[Opening DATASET RECORDS section]
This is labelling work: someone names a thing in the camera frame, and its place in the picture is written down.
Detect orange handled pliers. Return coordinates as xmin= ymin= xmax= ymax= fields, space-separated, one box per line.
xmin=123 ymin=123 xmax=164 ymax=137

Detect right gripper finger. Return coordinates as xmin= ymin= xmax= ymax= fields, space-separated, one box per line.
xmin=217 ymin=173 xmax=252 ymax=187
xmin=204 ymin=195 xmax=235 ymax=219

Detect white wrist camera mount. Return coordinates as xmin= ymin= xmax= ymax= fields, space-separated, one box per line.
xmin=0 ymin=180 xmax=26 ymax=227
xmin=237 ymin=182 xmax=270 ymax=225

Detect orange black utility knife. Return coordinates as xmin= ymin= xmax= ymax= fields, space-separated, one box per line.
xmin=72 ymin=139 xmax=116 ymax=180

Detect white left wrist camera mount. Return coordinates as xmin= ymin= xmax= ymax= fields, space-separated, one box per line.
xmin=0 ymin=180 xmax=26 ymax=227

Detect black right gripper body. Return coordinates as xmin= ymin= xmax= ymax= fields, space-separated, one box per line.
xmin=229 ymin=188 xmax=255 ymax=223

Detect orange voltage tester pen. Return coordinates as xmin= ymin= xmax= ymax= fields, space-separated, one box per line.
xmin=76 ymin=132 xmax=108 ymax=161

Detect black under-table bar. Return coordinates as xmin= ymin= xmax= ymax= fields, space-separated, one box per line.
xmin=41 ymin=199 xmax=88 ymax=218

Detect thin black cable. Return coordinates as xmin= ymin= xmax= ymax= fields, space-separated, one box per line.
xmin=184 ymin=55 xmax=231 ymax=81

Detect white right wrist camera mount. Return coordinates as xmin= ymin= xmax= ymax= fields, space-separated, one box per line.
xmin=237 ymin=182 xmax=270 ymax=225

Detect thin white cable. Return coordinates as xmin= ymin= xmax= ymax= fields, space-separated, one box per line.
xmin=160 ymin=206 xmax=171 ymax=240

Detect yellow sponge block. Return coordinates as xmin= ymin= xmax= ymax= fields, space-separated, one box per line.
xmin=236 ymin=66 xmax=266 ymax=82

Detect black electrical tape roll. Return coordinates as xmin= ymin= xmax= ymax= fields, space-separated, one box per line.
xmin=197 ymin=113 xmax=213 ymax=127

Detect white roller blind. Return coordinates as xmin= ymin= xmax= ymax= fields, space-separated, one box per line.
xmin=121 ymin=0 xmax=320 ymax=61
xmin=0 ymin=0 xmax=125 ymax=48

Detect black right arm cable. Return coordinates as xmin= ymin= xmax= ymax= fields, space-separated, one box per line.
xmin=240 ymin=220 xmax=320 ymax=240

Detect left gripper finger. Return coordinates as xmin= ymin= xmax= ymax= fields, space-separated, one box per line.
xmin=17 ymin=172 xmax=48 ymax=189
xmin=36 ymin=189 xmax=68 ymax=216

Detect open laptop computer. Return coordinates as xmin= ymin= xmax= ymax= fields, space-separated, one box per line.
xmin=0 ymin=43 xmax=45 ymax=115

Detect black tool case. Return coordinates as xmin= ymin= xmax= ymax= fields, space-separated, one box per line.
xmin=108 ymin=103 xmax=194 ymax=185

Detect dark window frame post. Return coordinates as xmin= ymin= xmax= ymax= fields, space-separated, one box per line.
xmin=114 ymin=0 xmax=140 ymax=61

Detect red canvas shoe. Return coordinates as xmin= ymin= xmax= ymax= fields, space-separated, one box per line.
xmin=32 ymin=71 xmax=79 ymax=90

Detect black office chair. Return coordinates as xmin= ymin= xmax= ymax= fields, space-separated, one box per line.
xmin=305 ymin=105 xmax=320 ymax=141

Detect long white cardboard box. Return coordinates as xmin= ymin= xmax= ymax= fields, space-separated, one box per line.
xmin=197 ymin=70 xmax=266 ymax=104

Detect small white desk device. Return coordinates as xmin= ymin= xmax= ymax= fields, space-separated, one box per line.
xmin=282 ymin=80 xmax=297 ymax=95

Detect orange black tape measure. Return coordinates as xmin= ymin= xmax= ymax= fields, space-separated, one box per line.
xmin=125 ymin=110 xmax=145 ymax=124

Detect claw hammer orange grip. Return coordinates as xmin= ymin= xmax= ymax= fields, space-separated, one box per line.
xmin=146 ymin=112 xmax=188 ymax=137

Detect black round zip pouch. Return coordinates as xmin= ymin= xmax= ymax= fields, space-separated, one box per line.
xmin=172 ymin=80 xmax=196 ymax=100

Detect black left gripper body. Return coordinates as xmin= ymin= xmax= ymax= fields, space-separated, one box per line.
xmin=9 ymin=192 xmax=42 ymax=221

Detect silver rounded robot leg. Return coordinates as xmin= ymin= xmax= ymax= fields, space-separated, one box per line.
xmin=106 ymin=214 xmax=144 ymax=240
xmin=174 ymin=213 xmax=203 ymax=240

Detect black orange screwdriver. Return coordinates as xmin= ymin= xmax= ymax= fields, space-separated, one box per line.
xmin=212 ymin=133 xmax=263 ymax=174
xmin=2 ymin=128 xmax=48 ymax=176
[Closing DATASET RECORDS section]
→ **WHAT NEEDS TO BE DONE**: Exactness is what counts here: write out every record again.

→ **OUTPUT FOR THIS TASK**:
This is labelling work: someone names a thing in the camera frame, and its place in the picture is written down.
Detect orange handled pliers. Return coordinates as xmin= ymin= xmax= ymax= fields, space-separated, one box per line.
xmin=123 ymin=123 xmax=164 ymax=137

Detect right gripper finger. Return coordinates as xmin= ymin= xmax= ymax= fields, space-separated, one box per line.
xmin=217 ymin=173 xmax=252 ymax=187
xmin=204 ymin=195 xmax=235 ymax=219

Detect white wrist camera mount. Return coordinates as xmin= ymin= xmax= ymax= fields, space-separated, one box per line.
xmin=0 ymin=180 xmax=26 ymax=227
xmin=237 ymin=182 xmax=270 ymax=225

Detect orange black utility knife. Return coordinates as xmin= ymin= xmax= ymax= fields, space-separated, one box per line.
xmin=72 ymin=139 xmax=116 ymax=180

Detect white left wrist camera mount. Return coordinates as xmin= ymin= xmax= ymax= fields, space-separated, one box per line.
xmin=0 ymin=180 xmax=26 ymax=227

Detect black right gripper body. Return coordinates as xmin= ymin= xmax= ymax= fields, space-separated, one box per line.
xmin=229 ymin=188 xmax=255 ymax=223

Detect orange voltage tester pen. Return coordinates as xmin= ymin= xmax= ymax= fields, space-separated, one box per line.
xmin=76 ymin=132 xmax=108 ymax=161

Detect black under-table bar. Return coordinates as xmin= ymin= xmax= ymax= fields, space-separated, one box per line.
xmin=41 ymin=199 xmax=88 ymax=218

Detect thin black cable. Return coordinates as xmin= ymin= xmax= ymax= fields, space-separated, one box per line.
xmin=184 ymin=55 xmax=231 ymax=81

Detect white right wrist camera mount. Return coordinates as xmin= ymin= xmax= ymax= fields, space-separated, one box per line.
xmin=237 ymin=182 xmax=270 ymax=225

Detect thin white cable. Return coordinates as xmin= ymin= xmax= ymax= fields, space-separated, one box per line.
xmin=160 ymin=206 xmax=171 ymax=240

Detect yellow sponge block. Return coordinates as xmin= ymin= xmax= ymax= fields, space-separated, one box per line.
xmin=236 ymin=66 xmax=266 ymax=82

Detect black electrical tape roll. Return coordinates as xmin= ymin= xmax= ymax= fields, space-separated, one box per line.
xmin=197 ymin=113 xmax=213 ymax=127

Detect white roller blind. Return coordinates as xmin= ymin= xmax= ymax= fields, space-separated, one box per line.
xmin=121 ymin=0 xmax=320 ymax=61
xmin=0 ymin=0 xmax=125 ymax=48

Detect black right arm cable. Return coordinates as xmin= ymin= xmax= ymax= fields, space-separated, one box per line.
xmin=240 ymin=220 xmax=320 ymax=240

Detect left gripper finger. Return coordinates as xmin= ymin= xmax= ymax= fields, space-separated, one box per line.
xmin=17 ymin=172 xmax=48 ymax=189
xmin=36 ymin=189 xmax=68 ymax=216

Detect open laptop computer. Return coordinates as xmin= ymin= xmax= ymax= fields, space-separated, one box per line.
xmin=0 ymin=43 xmax=45 ymax=115

Detect black tool case. Return coordinates as xmin= ymin= xmax= ymax= fields, space-separated, one box per line.
xmin=108 ymin=103 xmax=194 ymax=185

Detect dark window frame post. Return coordinates as xmin= ymin= xmax= ymax= fields, space-separated, one box per line.
xmin=114 ymin=0 xmax=140 ymax=61

Detect red canvas shoe. Return coordinates as xmin= ymin= xmax= ymax= fields, space-separated, one box per line.
xmin=32 ymin=71 xmax=79 ymax=90

Detect black office chair. Return coordinates as xmin= ymin= xmax= ymax= fields, space-separated, one box per line.
xmin=305 ymin=105 xmax=320 ymax=141

Detect long white cardboard box. Return coordinates as xmin= ymin= xmax= ymax= fields, space-separated, one box per line.
xmin=197 ymin=70 xmax=266 ymax=104

Detect small white desk device. Return coordinates as xmin= ymin= xmax= ymax= fields, space-separated, one box per line.
xmin=282 ymin=80 xmax=297 ymax=95

Detect orange black tape measure. Return coordinates as xmin= ymin= xmax= ymax= fields, space-separated, one box per line.
xmin=125 ymin=110 xmax=145 ymax=124

Detect claw hammer orange grip. Return coordinates as xmin= ymin= xmax= ymax= fields, space-separated, one box per line.
xmin=146 ymin=112 xmax=188 ymax=137

Detect black round zip pouch. Return coordinates as xmin= ymin= xmax= ymax= fields, space-separated, one box per line.
xmin=172 ymin=80 xmax=196 ymax=100

Detect black left gripper body. Return coordinates as xmin= ymin= xmax= ymax= fields, space-separated, one box per line.
xmin=9 ymin=192 xmax=42 ymax=221

Detect silver rounded robot leg. Return coordinates as xmin= ymin= xmax= ymax= fields, space-separated, one box per line.
xmin=106 ymin=214 xmax=144 ymax=240
xmin=174 ymin=213 xmax=203 ymax=240

Detect black orange screwdriver. Return coordinates as xmin= ymin= xmax= ymax= fields, space-separated, one box per line.
xmin=212 ymin=133 xmax=263 ymax=174
xmin=2 ymin=128 xmax=48 ymax=176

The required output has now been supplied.